▶ _Assignment_
Examine the records and identify each line that includes the string "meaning". Copy those lines.
(Beginning of Records shown)
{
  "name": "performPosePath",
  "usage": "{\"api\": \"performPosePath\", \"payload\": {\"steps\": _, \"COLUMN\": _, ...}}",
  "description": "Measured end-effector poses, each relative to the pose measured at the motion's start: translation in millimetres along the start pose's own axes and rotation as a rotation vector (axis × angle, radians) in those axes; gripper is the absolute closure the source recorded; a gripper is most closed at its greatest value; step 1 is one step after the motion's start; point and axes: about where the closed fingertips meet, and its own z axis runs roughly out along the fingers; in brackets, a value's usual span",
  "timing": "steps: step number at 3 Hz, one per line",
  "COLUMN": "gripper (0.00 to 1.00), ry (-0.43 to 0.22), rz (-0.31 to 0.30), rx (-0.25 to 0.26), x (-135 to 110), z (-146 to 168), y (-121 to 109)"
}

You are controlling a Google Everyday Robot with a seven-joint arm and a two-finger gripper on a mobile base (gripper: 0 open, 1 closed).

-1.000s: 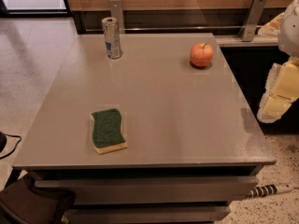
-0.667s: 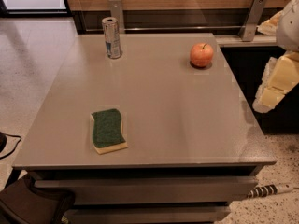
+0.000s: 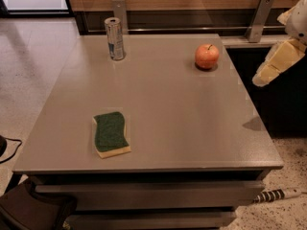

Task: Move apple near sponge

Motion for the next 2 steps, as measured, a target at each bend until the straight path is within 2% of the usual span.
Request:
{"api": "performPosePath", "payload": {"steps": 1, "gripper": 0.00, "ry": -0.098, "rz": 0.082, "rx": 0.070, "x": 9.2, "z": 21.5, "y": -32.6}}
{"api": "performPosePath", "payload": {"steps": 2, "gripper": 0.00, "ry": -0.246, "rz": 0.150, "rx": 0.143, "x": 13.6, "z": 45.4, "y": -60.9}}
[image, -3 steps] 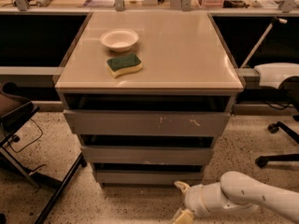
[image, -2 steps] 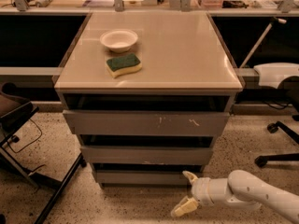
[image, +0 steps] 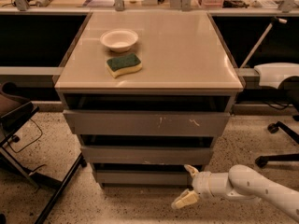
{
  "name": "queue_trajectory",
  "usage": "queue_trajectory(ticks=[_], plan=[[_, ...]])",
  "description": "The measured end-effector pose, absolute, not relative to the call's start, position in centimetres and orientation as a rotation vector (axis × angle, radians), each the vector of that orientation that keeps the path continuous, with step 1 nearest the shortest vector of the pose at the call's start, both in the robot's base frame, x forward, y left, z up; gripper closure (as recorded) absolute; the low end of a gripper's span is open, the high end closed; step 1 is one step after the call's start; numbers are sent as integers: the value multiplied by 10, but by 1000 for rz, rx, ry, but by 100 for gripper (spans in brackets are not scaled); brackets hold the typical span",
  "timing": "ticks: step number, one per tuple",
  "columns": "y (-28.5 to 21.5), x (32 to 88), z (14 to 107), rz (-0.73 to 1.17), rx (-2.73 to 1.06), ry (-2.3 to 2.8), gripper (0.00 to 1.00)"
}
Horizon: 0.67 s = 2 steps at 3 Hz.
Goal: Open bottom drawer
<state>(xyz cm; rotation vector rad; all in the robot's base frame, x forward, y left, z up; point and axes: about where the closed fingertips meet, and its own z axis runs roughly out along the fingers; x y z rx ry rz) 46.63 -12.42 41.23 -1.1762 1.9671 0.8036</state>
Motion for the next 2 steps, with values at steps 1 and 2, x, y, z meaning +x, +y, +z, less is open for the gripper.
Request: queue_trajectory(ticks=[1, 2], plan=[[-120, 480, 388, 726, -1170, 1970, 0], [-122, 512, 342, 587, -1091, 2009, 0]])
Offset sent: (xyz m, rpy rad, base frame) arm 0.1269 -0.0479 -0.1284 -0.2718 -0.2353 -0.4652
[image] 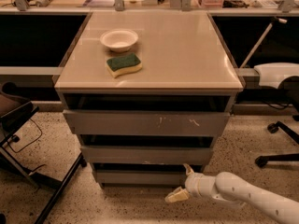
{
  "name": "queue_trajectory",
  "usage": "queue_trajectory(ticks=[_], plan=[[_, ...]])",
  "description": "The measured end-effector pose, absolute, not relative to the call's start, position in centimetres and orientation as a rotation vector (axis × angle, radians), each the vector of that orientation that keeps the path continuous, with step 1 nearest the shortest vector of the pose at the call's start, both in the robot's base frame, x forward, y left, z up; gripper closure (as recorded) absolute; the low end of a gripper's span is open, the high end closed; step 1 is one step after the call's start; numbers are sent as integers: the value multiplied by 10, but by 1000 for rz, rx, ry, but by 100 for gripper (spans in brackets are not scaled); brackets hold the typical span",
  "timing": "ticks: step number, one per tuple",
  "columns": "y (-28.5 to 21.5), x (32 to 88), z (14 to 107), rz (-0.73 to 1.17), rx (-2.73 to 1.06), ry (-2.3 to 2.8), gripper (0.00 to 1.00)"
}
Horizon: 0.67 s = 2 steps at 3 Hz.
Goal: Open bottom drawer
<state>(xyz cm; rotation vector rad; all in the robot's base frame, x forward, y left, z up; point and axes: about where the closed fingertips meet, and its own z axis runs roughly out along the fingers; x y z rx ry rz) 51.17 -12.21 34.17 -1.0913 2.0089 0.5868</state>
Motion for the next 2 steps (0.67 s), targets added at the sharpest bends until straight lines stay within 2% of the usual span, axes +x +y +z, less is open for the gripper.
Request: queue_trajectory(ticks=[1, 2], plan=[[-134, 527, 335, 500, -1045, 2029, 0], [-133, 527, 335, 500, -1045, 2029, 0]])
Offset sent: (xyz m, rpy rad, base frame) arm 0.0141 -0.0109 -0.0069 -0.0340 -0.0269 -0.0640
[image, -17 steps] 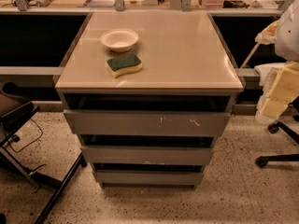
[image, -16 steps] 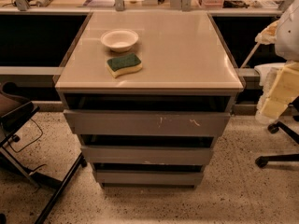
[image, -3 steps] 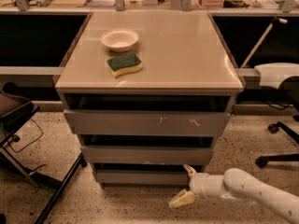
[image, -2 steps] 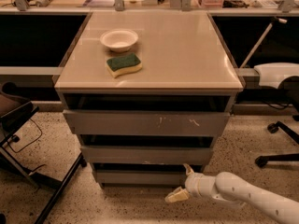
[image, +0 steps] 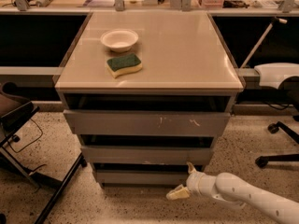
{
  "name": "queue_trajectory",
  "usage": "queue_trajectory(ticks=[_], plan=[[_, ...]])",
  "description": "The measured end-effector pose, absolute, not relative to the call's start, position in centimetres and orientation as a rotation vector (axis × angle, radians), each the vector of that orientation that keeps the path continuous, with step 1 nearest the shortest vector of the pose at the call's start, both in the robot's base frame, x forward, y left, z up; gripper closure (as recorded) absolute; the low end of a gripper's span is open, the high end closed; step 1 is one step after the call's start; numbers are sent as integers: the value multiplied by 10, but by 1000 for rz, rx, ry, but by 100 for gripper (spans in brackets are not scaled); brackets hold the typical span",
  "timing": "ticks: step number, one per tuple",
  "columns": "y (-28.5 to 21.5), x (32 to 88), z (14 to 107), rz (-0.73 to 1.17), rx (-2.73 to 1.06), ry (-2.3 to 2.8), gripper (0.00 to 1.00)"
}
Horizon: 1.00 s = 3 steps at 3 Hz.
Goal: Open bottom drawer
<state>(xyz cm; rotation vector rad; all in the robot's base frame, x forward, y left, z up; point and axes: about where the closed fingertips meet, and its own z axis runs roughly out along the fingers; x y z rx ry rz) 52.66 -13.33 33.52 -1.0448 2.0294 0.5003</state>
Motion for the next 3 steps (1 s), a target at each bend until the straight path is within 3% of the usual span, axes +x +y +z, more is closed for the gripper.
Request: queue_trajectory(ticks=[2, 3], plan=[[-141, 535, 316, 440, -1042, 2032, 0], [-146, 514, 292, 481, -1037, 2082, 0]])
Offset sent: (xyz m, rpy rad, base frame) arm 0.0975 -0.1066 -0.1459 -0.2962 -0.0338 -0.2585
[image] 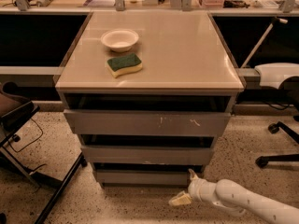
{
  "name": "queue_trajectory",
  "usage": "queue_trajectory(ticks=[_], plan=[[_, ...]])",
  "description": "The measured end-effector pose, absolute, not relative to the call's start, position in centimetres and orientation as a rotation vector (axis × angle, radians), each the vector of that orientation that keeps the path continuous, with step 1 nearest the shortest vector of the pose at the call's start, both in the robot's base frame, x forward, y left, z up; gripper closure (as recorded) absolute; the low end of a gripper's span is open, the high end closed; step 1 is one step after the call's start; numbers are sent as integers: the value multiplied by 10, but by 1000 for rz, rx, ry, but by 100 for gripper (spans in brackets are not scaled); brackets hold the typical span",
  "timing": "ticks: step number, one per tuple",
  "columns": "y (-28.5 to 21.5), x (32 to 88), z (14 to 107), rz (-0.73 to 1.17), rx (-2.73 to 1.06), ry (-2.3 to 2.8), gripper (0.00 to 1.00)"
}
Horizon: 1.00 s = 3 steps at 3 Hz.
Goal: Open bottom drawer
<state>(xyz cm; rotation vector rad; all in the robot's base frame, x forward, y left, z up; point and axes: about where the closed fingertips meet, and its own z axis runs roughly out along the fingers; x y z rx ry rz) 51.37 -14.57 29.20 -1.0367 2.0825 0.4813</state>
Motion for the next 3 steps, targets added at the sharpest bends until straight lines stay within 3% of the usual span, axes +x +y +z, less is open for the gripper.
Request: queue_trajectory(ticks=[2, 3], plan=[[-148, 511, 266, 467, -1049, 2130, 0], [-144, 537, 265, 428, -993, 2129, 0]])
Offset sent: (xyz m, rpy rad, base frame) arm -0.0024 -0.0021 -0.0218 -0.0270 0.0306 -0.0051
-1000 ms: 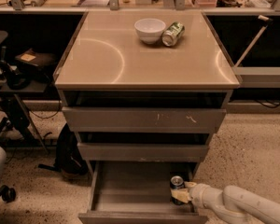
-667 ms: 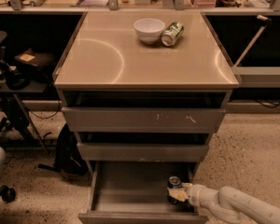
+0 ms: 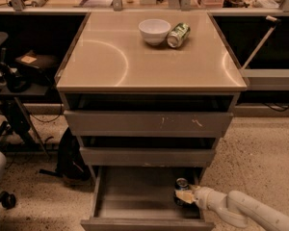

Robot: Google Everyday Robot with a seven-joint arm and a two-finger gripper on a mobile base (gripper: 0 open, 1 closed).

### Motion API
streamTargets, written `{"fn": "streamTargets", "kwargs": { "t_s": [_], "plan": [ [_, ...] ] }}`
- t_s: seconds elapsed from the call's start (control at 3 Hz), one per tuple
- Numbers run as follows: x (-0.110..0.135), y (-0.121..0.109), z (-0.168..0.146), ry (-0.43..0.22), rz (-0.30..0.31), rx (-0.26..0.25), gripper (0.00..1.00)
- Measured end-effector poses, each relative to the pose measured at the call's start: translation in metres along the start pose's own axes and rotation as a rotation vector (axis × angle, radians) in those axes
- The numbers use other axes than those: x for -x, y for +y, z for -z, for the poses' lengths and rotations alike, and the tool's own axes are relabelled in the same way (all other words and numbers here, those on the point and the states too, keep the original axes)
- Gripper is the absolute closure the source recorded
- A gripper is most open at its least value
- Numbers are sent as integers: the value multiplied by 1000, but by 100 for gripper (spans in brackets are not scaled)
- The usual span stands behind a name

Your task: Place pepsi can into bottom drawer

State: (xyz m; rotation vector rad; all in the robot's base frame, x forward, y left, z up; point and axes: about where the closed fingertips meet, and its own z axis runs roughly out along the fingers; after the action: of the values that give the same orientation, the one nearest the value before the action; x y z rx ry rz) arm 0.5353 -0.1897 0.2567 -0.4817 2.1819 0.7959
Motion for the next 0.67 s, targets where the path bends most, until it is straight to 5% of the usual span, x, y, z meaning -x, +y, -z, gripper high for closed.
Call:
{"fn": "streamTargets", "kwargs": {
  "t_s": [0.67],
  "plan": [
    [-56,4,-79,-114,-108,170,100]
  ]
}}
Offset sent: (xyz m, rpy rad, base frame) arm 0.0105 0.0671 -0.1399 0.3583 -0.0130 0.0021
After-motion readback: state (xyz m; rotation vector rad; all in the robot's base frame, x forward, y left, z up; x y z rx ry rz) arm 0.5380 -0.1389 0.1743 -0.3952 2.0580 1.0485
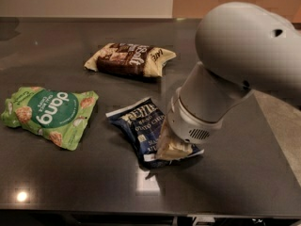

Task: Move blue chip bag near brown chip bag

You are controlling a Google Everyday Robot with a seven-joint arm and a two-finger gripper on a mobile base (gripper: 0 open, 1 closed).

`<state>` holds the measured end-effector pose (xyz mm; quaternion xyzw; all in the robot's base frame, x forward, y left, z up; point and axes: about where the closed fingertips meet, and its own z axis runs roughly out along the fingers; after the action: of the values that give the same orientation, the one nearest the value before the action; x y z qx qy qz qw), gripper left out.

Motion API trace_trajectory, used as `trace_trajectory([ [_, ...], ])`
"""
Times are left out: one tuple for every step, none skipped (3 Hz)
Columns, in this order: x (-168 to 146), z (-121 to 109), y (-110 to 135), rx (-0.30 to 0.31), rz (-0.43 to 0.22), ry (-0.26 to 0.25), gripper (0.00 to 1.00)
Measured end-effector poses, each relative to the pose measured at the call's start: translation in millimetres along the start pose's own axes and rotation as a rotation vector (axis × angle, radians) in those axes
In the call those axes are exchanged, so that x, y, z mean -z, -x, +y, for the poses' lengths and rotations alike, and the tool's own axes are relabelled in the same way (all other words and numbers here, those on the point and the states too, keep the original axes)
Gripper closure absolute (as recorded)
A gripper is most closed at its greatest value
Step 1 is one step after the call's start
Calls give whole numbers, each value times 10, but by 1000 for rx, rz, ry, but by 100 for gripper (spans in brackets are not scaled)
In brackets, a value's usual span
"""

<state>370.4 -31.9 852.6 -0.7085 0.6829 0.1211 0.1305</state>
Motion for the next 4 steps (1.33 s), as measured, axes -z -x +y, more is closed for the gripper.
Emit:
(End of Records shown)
▶ _Result for this task_
Motion for the next 2 steps, with values at steps 1 and 2, x, y, z meaning +x, +y, +z, less is open for the gripper.
Motion for the next 0.67 s, targets where the path bends most, until it is straight to 5% of the usual span, x, y, z meaning -x, +y, -z, gripper high for closed.

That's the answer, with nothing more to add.